◆ EXERCISE DESCRIPTION:
Below is a listing. Copy each line of it that holds the word "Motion".

◆ INFORMATION PROVIDED:
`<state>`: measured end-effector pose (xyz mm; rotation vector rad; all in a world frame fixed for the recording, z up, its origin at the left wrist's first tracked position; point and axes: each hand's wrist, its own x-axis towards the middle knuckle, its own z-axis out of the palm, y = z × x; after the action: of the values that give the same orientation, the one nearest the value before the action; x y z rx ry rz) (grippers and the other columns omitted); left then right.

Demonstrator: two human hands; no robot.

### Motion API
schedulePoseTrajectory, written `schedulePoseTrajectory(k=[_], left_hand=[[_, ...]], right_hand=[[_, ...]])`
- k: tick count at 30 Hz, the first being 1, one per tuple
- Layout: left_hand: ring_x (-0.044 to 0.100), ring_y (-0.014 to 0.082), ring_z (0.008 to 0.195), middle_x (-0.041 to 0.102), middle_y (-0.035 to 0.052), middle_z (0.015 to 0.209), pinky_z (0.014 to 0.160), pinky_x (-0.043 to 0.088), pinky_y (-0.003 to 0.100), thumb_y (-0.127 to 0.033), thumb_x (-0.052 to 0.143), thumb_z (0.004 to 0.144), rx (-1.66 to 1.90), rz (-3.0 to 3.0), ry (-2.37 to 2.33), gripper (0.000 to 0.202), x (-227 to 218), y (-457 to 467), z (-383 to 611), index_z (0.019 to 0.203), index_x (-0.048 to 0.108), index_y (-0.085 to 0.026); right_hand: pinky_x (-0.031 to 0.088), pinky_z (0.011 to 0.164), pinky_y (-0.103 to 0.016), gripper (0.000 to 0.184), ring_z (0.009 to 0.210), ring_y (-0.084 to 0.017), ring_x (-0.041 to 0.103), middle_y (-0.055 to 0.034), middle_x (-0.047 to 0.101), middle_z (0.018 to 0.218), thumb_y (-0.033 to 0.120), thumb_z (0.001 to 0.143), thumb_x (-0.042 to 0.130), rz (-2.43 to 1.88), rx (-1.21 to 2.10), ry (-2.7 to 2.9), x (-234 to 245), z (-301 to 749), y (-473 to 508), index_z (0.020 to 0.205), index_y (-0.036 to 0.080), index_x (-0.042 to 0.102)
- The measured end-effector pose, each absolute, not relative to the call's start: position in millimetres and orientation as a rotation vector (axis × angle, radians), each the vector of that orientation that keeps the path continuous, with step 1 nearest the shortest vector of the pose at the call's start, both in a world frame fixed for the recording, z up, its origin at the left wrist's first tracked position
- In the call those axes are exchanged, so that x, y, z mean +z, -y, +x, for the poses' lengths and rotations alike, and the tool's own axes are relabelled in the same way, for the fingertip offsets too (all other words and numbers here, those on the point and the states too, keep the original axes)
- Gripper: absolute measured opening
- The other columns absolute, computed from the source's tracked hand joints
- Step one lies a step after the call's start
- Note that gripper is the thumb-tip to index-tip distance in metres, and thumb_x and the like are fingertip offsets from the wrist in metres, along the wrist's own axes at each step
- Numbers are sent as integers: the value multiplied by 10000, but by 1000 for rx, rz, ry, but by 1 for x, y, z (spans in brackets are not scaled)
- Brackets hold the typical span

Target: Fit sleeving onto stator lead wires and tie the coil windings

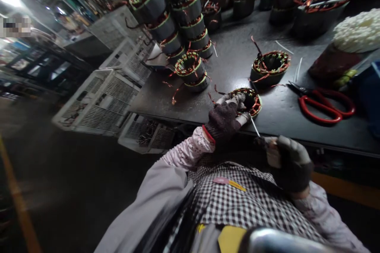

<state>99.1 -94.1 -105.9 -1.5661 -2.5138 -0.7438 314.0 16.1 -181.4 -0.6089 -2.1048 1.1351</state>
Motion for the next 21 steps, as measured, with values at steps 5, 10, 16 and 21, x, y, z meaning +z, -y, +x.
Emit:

◆ RESPONSE TO THIS TASK:
### Motion API
Motion for the next 21 steps, as measured, with values at steps 5, 10, 16 and 21, x, y, z meaning +z, -y, +x.

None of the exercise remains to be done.